We identified differential expression of >200 predicted alternative transcripts between neuroblastomas with and without MYCN amplification or with high and low NTRK1 expression. Thus, we are still at the beginning to understand the global changes induced by MYCN and NTRK1 in neuroblastoma. The interplay of these factors is complicated by the fact that MYCN can directly bind to the NTRK1 promoter and negatively regulate NTRK1 expression (Iraci et al, 2011). Although first attempts have been made to catalogue alternative splice site usage in oncogenic kinases (Druillennec et al, 2012), we are still far from having an overview of the functional relevance of all splicing changes intrinsic to aggressive cancer cells. Moreover, it remains to be determined whether alternative transcript use rather than alternative splicing has a role in determining the expression profiles underlying tumour aggressiveness. In neuronal development, alternative transcript use was identified as a major cause for transcriptome diversity (Pal et al, 2011), and similar patterns were observed in medulloblastomas (Menghi et al, 2011). It is evident that the altered tumour transcriptome results from aberrant transcripts due to mutations, aberrant transcript amounts from changes in regulatory networks and also from alternative transcript use, but how the latter is produced must be analysed in more tumour entities to evaluate its contribution to cancer biology.

In neuroblastoma, there are hints linking functional modules such as cell cycle regulation (Murphy et al, 2011) and protein biosynthesis (Boon et al, 2001) to MYCN and aggressive tumour behaviour. Moreover, gene expression of members of the chromosomal passenger complex, most prominently survivin, has been previously linked to NB. Survivin upregulation was linked to neuroblastoma aggressiveness (Islam et al, 2000), but this could be attributed to an unspecific gain of chromosome 17q, which occurs than half of all neuroblastomas (Bown et al, 1999). Here, we provide first evidence that a second member of the chromosomal passenger complex, INCENP, is a potential MYCN target in neuroblastoma as INCENP mRNA was upregulated upon MYCN induction in vitro as well as in patients having tumours with amplified MYCN. In addition, exon-level analyses of the INCENP coding region suggested a shorter hypothetical INCENP isoform differentially expressed between tumours with and without MYCN amplification. However, the existence of such an isoform, for which only a cDNA clone has previously been described, remains to be proven experimentally. In vitro studies corroborated MYCN-induced upregulation of INCENP exons 1–2 and 11–12. Nevertheless, it is intriguing to speculate that transcriptional reprogramming of aggressive tumour cells may not only cause differential gene expression but also alternative transcript use, which could here be exemplified for a CCNB1 variant.
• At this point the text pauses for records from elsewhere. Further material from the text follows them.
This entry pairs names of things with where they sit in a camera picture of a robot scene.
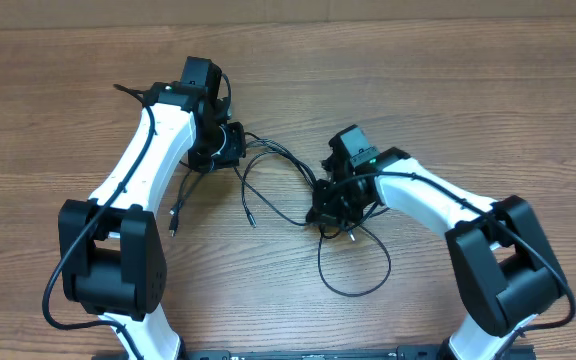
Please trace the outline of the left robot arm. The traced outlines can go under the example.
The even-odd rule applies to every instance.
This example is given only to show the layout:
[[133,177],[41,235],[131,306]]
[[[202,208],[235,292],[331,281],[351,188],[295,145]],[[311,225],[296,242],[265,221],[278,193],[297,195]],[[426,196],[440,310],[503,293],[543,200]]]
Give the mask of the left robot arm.
[[142,110],[134,137],[108,178],[85,201],[68,200],[58,215],[60,261],[42,298],[62,283],[65,297],[94,315],[90,326],[109,326],[125,359],[183,359],[185,345],[161,301],[167,264],[156,215],[181,161],[200,175],[236,167],[246,155],[227,76],[210,59],[190,57],[181,77],[145,91],[128,89]]

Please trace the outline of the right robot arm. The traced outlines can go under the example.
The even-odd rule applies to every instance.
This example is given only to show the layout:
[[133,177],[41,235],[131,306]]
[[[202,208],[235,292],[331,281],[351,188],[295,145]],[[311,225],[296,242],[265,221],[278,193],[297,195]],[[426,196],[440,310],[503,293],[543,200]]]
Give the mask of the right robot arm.
[[530,204],[476,195],[432,174],[407,152],[379,151],[352,125],[329,141],[309,224],[352,233],[377,206],[401,211],[447,244],[467,315],[440,345],[401,346],[400,359],[532,359],[518,338],[567,325],[574,295]]

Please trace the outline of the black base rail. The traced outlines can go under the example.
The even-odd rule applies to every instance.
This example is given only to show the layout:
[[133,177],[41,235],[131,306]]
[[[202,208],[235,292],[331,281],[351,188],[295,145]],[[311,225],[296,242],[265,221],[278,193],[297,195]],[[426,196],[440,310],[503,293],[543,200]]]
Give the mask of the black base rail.
[[394,349],[328,351],[234,352],[227,350],[183,351],[188,360],[441,360],[453,359],[444,345],[400,345]]

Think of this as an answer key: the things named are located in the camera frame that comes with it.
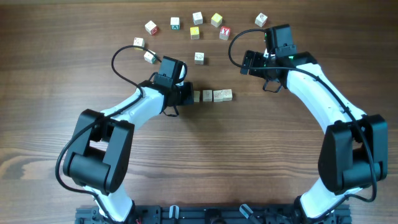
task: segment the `wooden table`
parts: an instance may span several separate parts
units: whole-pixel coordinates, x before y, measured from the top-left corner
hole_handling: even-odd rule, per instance
[[[221,1],[70,4],[0,7],[0,223],[72,223],[90,196],[66,191],[55,160],[85,109],[110,108],[134,92],[111,70],[113,53],[143,37],[159,55],[183,60],[196,90],[231,88],[234,100],[180,107],[135,132],[126,188],[138,205],[291,203],[318,177],[323,133],[288,90],[261,90],[264,81],[239,74],[227,56],[231,37],[289,23],[299,51],[309,51],[331,82],[368,114],[389,124],[389,175],[374,203],[350,200],[354,223],[398,221],[398,2]],[[192,13],[201,11],[200,40],[190,40]],[[212,15],[232,30],[220,40]],[[179,16],[182,30],[170,30]],[[160,32],[150,36],[153,20]],[[263,51],[263,36],[242,36],[237,62]],[[206,65],[194,65],[204,52]],[[126,50],[117,69],[141,82],[159,69],[144,53]],[[72,181],[63,177],[68,184]]]

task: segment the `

In summary, expression signatures based on the gene or exon level proved to be equally powerful in predicting the clinical outcome of neuroblastoma patients, rendering gene-based assays as sufficiently precise for potential diagnostic purposes. The power of exon-based expression analyses lies in the identification of alternatively used transcripts in tumours, which can provide new insights into the aberrant circuits of the most aggressive tumour fraction, harbouring a plethora of options for therapeutic interventions.